There’s Real Magic behind OpenStack Neutron

Really easy to create a new post on any blog – the most complex part is to think about the content – you can do it through a couple of clicks on your laptop, or from your phone/tablet, or just reblog other interesting posts from some mates. The same thing happens with OpenStack, you can create Servers instances, routers, subnets, firewalls, VPNs, Load Balancers through just a couple of clicks – well, first of all,  you need to plan and figure it why you need to create them, it’s not just create things because you can, depending on the application this virtual infrastructure will support, you need to define what your virtual IT architecture will be –

In my previous note about Neutron I’ve mentioned how Neutron brings Layer 3 capabilities and how easy is to create and manage it. Now I will describe the magic behind, I’m sure you will love it as I do. All this thing about Software Defined Network is been fully applied with OpenStack Neutron and its most used third party Plug-in: OpenVSwitch

First of all, I want to mention there’s a lot of information from vendors and community contributors:

• Networking in too much detail from RedHat
• Networking Docs at OpenStack
  

  Nova Compute Host

Let’s start describing what is happening inside a Nova Compute Host with Neutron and OpenVSwitch. You have the instances where all the traffic ends or starts. These instances have ethernet virtual interfaces attached called tap devices and where these instances define logical interfaces as an “eth0“. these tap devices are directly connected to a Linux Bridge where OpenStack Security Groups are defined through iptables. This linux bridge acts like a transparent firewall to every instance – you have only one security group associated to only one instance -. A linux bridge are processes that include iptables running inside an associated Linux Network Stack – A Network stack includes the minimal network resources to be able to connect through layer 3 or 2 to any other system –

OpenVSwitch Bridges are not compatible to this Linux Bridge, then we’ve defined on our architecture a pair or interfaces called qbr and qvo.  qbr is directly connected to the Linux Bridge and qvo is connected to the Integration Bridge. The Integration Bridge is part of the OpenVSwitch solution and it’s responsible to tag and un-tag with VLAN IDs all network traffic come in and out from/to the instances. Also is responsible to communicate all the instances that belong to the same tenant or lead the traffic out the Tunnel Bridge and then to external network components.
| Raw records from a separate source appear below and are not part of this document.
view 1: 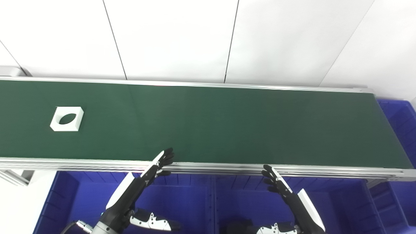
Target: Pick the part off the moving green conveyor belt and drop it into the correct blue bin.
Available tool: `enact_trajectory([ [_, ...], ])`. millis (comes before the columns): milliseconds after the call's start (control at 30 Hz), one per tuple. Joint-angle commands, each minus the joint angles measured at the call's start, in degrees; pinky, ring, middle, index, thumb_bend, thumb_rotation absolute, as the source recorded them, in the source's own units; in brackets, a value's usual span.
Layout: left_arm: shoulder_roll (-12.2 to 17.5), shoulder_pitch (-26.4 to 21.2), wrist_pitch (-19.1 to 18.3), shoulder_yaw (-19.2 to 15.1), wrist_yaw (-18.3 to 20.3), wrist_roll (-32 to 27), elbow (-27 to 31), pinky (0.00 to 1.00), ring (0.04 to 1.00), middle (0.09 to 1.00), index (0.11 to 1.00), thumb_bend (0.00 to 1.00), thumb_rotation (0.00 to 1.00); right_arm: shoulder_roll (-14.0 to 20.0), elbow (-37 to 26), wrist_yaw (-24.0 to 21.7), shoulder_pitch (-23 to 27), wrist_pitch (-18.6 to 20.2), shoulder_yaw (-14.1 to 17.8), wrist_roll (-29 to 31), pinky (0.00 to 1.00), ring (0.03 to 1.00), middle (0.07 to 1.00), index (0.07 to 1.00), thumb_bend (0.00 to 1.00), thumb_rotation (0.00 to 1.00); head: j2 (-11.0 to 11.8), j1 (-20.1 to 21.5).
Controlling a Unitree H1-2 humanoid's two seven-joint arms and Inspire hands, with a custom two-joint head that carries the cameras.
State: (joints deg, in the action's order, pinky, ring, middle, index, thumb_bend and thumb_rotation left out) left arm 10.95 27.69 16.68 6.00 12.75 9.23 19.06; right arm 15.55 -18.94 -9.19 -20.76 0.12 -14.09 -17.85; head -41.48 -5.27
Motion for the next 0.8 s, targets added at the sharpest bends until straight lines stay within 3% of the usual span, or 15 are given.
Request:
enact_trajectory([
  [0, 0.03, -0.02, 0.62, -0.87, -1.43, -1.88, 3.26, 0.81, 0.906, 0.943, 0.969, 0.81, 0.2, 0.18, -2.53, 0.17, 0.49, -3.1, 0.51, 0.52, 0.83, 0.871, 0.91, 0.96, 0.86, 0.22, 0.09, -1.19],
  [233, -0.1, -3.69, -1.81, -3.05, -2.45, -1.24, 8.3, 0.81, 0.89, 0.923, 0.914, 0.84, 0.22, 0.61, -1.88, 0.28, 0.87, -4.02, 0.86, 0.31, 0.82, 0.871, 0.905, 0.957, 0.86, 0.21, 2.04, -8.45],
  [300, 0.66, -5.52, -3.27, -3.39, -1.98, -0.26, 9.14, 0.82, 0.898, 0.929, 0.922, 0.83, 0.24, 0.95, -1.3, 0.27, 0.85, -4.81, 1.22, 1.09, 0.83, 0.873, 0.905, 0.958, 0.86, 0.21, 3.83, -13.26],
  [533, 1.15, -8.48, -5.86, -4.14, -2.16, 3.43, 10.57, 0.79, 0.908, 0.945, 0.939, 0.84, 0.29, 1.27, 0.77, 0.64, 0.64, -7.62, 2.36, 2.12, 0.83, 0.885, 0.908, 0.958, 0.85, 0.14, 5.92, -17.57],
  [767, 3.17, -10.52, -8.95, -6.42, -1.77, 6.15, 12.61, 0.83, 0.921, 0.951, 0.955, 0.82, 0.33, 1.92, 2.71, -0.13, 1.4, -7.96, 2.69, 2.84, 0.84, 0.884, 0.916, 0.95, 0.83, 0.16, 8.89, -21.02],
])
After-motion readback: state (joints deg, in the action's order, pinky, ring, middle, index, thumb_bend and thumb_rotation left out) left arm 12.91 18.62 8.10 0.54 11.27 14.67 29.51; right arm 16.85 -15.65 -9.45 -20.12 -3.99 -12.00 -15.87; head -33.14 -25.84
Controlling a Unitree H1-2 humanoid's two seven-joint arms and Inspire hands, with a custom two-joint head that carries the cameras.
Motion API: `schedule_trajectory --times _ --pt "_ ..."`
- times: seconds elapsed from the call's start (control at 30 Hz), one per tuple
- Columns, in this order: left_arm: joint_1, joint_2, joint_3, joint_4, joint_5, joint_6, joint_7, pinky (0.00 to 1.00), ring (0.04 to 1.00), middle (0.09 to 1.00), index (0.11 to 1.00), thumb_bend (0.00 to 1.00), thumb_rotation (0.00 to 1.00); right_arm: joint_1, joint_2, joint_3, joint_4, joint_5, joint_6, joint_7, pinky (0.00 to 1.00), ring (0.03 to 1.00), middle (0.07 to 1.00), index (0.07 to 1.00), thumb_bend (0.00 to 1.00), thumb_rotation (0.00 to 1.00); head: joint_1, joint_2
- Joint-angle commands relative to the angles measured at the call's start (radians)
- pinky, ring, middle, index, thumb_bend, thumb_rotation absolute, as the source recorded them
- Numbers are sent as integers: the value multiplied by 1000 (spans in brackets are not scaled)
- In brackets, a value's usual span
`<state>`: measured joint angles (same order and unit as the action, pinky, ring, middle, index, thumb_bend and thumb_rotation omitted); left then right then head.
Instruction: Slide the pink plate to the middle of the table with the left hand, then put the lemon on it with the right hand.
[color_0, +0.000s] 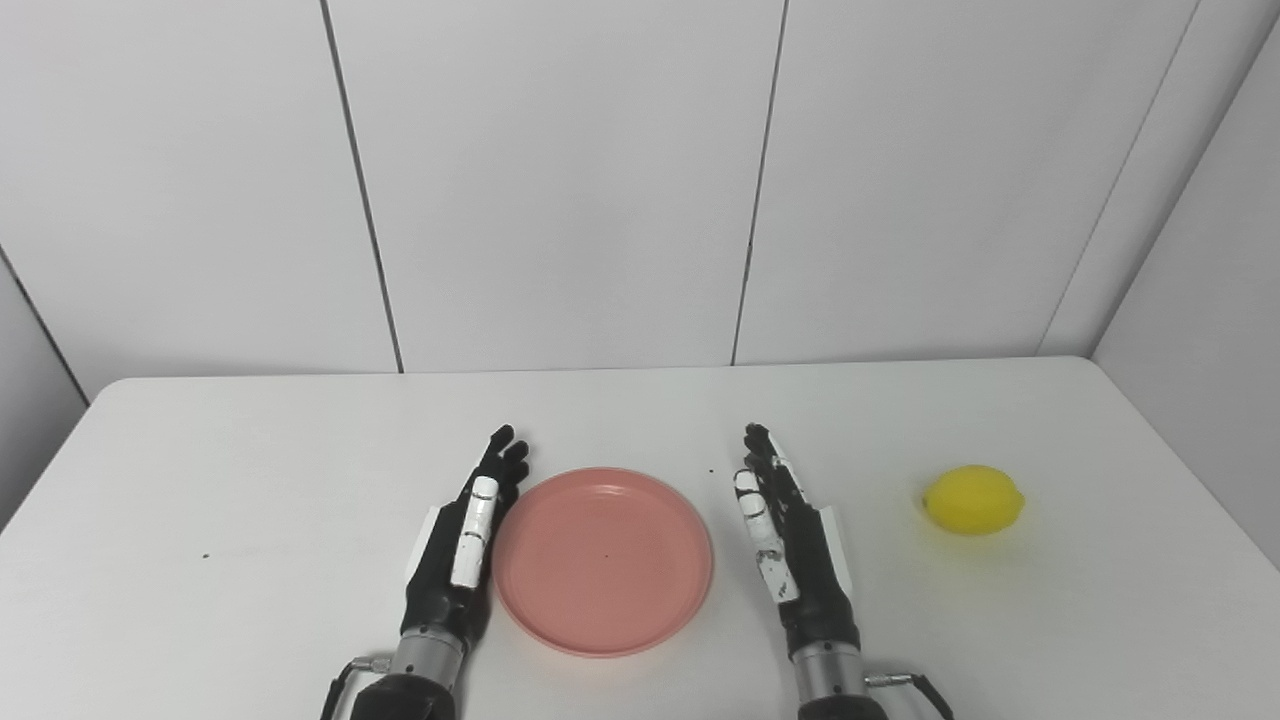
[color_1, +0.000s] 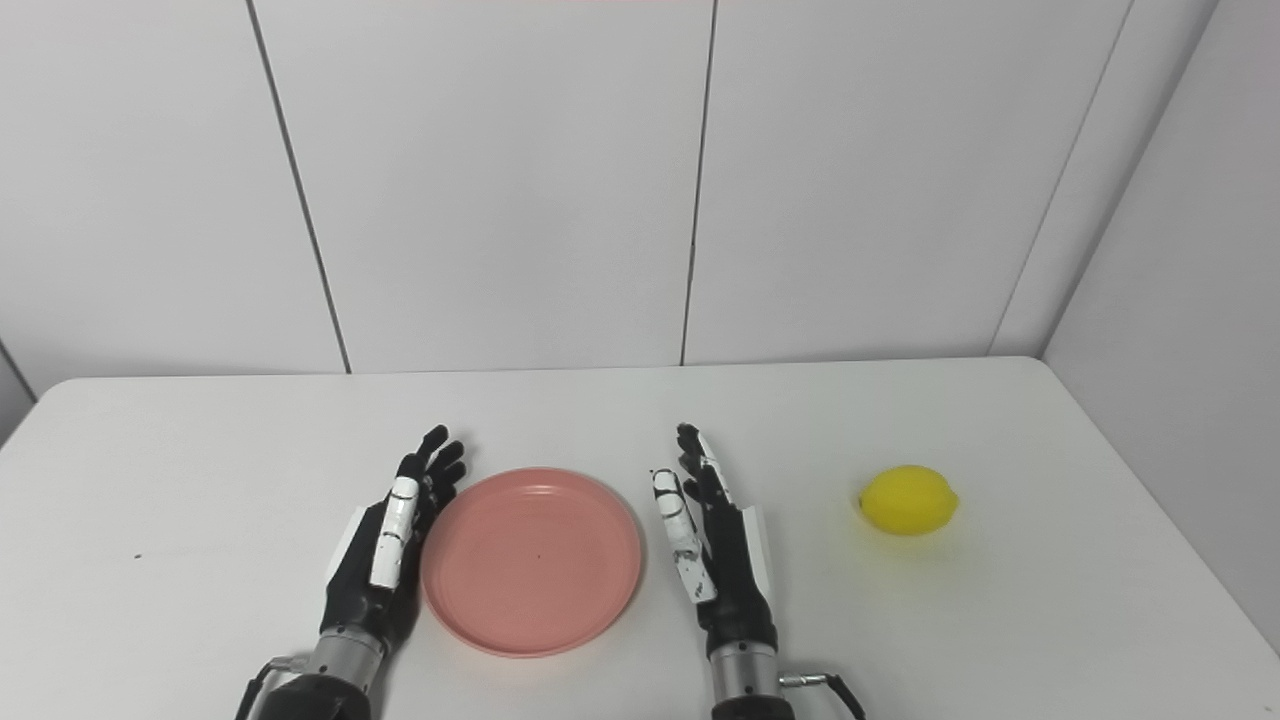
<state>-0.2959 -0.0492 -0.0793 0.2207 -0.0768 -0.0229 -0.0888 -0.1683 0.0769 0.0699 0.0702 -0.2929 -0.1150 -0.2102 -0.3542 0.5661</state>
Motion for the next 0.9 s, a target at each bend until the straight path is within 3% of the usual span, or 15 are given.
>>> schedule_trajectory --times 0.0,0.03,0.07,0.17,0.27,0.47,0.6,0.77,0.87 --pt "-24 -9 -5 -16 10 -5 -2 994 960 953 952 671 1000 -30 -23 1 -73 -85 -16 -36 906 925 923 918 643 1000 0 1" --pt "-22 -6 -3 -23 5 2 -5 994 960 953 952 671 1000 -29 -32 -9 -107 -122 -3 -50 906 925 923 918 643 1000 -23 -4" --pt "-20 -4 -1 -29 2 6 -7 998 961 954 953 661 1000 -28 -38 -16 -131 -148 7 -60 899 920 922 922 637 920 -23 -4" --pt "-19 3 1 -37 -3 14 -14 1000 962 955 954 657 1000 -30 -45 -41 -171 -174 19 -79 892 915 920 923 631 840 -52 -10" --pt "-21 10 0 -35 -5 10 -20 999 962 955 956 648 1000 -34 -52 -78 -204 -209 54 -103 879 923 931 925 689 693 -71 -15" --pt "-25 22 6 -28 -13 3 -33 997 961 953 955 661 1000 -42 -87 -118 -225 -366 127 -164 858 905 917 926 736 505 -119 -23" --pt "-27 33 16 -21 -27 -1 -47 991 962 954 955 688 1000 -48 -100 -153 -237 -410 194 -177 839 899 921 926 796 437 -170 -28" --pt "-32 48 30 0 -54 -24 -76 965 952 946 940 661 1000 -54 -103 -192 -234 -407 230 -200 802 877 912 921 846 332 -217 -35" --pt "-44 53 47 53 -78 -58 -94 957 939 935 925 695 990 -51 -110 -214 -243 -416 279 -198 793 877 919 924 862 325 -239 -42"
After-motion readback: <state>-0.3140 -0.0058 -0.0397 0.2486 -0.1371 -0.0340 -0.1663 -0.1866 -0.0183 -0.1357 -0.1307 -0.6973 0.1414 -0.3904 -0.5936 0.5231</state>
Tunnel Bridge (br-tun) is connected to the Integration Bridge (br-int) through the patch-in interfaces. The OpenFlow rules about how to setup the traffic in the tunnels to run on top of the br-tun. the tunnels are defined through GRE and there is an association between every VLAND ID and a GRE Tunnel ID.
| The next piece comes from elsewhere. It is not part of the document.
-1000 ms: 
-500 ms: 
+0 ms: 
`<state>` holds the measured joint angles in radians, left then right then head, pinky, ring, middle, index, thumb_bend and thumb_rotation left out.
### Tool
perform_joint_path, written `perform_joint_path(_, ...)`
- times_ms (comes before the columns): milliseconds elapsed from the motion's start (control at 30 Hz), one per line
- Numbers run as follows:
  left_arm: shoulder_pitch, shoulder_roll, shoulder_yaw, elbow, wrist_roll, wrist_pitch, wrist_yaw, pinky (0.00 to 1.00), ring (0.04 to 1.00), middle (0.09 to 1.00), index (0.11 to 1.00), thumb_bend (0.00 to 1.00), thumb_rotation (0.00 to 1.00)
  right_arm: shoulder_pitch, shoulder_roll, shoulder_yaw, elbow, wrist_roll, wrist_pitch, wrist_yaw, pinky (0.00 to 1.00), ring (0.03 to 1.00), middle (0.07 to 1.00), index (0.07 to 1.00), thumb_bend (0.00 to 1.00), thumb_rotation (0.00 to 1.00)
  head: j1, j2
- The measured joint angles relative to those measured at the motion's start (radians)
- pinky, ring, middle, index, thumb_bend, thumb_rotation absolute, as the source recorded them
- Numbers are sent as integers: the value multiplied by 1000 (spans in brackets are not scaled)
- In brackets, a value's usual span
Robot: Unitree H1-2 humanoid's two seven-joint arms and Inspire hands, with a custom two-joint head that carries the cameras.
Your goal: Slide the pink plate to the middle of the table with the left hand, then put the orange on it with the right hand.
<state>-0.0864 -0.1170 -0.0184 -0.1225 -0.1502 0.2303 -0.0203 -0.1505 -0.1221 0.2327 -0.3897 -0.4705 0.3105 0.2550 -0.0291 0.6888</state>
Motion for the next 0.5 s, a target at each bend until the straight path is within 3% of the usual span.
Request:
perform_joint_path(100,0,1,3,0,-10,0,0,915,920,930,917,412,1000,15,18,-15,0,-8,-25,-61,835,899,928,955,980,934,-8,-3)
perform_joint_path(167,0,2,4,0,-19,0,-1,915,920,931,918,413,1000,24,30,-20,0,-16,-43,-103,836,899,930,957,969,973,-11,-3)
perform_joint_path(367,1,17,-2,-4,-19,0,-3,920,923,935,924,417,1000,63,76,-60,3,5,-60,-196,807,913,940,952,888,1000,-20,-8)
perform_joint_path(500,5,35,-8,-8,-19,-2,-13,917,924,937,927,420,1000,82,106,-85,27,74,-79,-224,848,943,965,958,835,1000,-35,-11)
Top of Rack and Core Cloud Switching

All Hosts (controller, compute, network, etc.) are connected to a core cloud network compose by high-performance switches. The good thing about this architecture controlling all data through virtual resources is all these switches are just providing transportation through layer 2. You don’t need VLANs more than the main ones to split the traffic between internal and external frames  – probably no more than couple of these ones-

You don’t need advanced licenses for Routing, GRE, Security… all these components are provided by Neutron and OpenVSwitch. There isn’t lock-in with any vendor – at least you start using some specific plug-ins to manage some control features by hardware or specific appliances -. Then, you are able to use product for different known vendors that can offer a powerful data backplane to transport an big amount of data with the lowest latency.

Neutron Network Host

Neutron Host or Hosts are independent servers where all the more advanced network service and components  are running (Routers, DHCP, External Firewalls, etc.). All the traffic to the External Network (or Internet) through the GRE tunnels from the Nova Servers ends at the br-tun defined by Neutron Hosts. br-tun has the OpenFlow rules that define the match between VLAN IDs and GRE Tunnels IDs, and all this conversion processes, between VLAN and GRE, occurs at this bridge. This Bridge is connected to the integration bridge (br-int) inside Neutron through the patch-in interfaces.
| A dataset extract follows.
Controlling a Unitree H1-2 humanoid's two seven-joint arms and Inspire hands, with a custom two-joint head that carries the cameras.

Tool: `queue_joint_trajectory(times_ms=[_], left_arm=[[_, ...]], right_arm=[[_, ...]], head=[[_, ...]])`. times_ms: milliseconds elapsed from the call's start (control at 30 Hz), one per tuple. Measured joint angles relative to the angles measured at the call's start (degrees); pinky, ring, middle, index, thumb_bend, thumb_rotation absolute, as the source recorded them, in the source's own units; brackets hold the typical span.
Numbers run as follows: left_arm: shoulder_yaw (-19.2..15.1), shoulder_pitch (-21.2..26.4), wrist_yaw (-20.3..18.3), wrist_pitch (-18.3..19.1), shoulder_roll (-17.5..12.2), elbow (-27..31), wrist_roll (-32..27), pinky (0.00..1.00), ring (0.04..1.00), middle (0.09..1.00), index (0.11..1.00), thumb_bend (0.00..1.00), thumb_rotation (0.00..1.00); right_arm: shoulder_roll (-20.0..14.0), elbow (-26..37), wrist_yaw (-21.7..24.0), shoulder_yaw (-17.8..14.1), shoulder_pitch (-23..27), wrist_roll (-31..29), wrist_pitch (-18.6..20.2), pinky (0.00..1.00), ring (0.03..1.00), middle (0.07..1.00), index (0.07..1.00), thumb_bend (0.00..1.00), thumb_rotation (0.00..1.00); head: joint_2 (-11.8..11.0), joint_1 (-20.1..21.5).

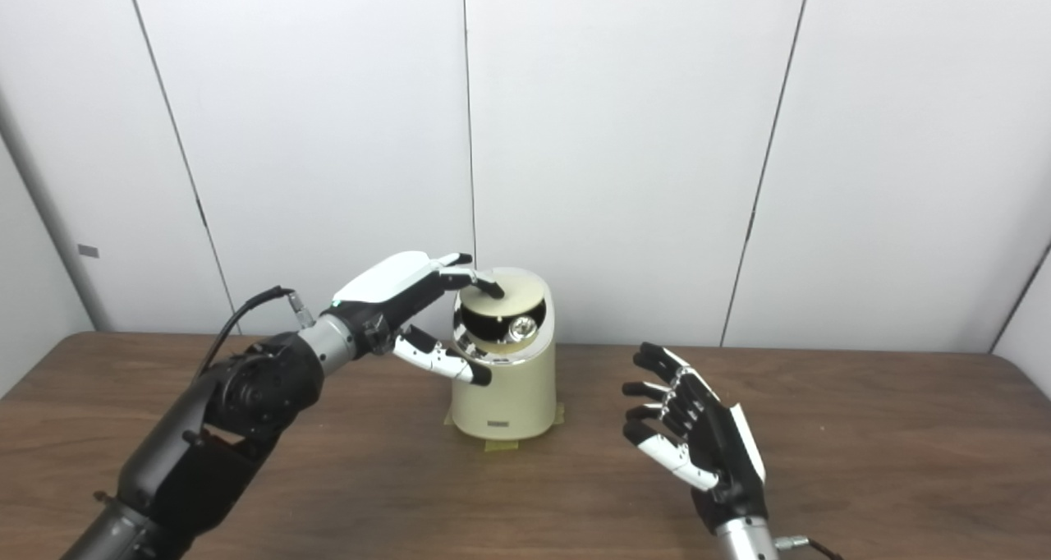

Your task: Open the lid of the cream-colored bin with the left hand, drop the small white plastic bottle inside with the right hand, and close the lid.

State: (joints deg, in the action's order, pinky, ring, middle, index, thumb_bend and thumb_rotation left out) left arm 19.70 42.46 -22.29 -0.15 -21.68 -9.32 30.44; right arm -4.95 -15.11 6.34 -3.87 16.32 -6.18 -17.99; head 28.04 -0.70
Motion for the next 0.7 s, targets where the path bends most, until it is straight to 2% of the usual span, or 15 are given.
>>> queue_joint_trajectory(times_ms=[100, 400, 700], left_arm=[[0.32, -0.15, -0.03, -0.99, -0.09, 0.00, 0.99, 1.00, 0.991, 0.852, 0.824, 0.93, 0.39], [2.30, -0.32, 0.25, -3.42, -0.59, -0.05, 6.82, 1.00, 0.991, 0.839, 0.822, 0.93, 0.40], [5.01, -1.10, 3.73, -6.28, -1.10, 0.18, 13.90, 1.00, 0.969, 0.822, 0.827, 0.93, 0.41]], right_arm=[[0.07, 0.35, -0.03, -0.03, -0.09, 0.17, 0.07, 0.54, 0.691, 0.818, 0.806, 0.87, 0.46], [0.06, 0.79, -0.03, -0.07, -0.15, 0.16, 0.75, 0.55, 0.691, 0.816, 0.809, 0.89, 0.46], [0.08, 0.87, -0.03, -0.05, -0.16, 0.24, 0.96, 0.54, 0.683, 0.811, 0.804, 0.90, 0.47]], head=[[0.17, 0.00], [0.70, 0.00], [1.32, 0.26]])
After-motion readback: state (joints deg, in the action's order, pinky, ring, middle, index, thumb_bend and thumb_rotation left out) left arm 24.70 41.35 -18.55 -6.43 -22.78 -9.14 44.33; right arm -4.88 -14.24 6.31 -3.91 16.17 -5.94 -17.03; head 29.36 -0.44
As the Host Node, br-int is un-tagging and tagging the traffic, but in this case, to/from routers and dnsmasq resources. routers and dnsmasq are independent namespaces with their own Linux Network Stack. Namespaces helps to manage traffic with overlapping private IPs between different routers associated to different tenants or projects. Routers helps to route traffic between tenant’s subnets and also to/from the external World. Also routers are using Linux iptables to filter traffic and also to make floating IP works through NAT (Network Address Translation) to chosen instances. dnsmasq is also working on a Linux Network Stack with DHCP and DNS processes serving exclusively to the associated tenant.

Important tips to design Neutron+OVS Architectures

Neutron is containing router, basic/advanced network and security services, then almost all data goes through these hosts. size these servers with as much memory you can. Memory is the most used resource for this processes. Consider to have at least two server with equal configuration, to use one of them as stand-by for any issue on the main one.

It’s really important to consider high performance switches, a big amount of data is transported between nodes, use at least two levels design for cloud switching and manage the traffic trying to keep instances of the same tenant in the same cabinet – almost all the traffic will be keep it inside the Top of Rack Switch –

Well, this is it, see you next time!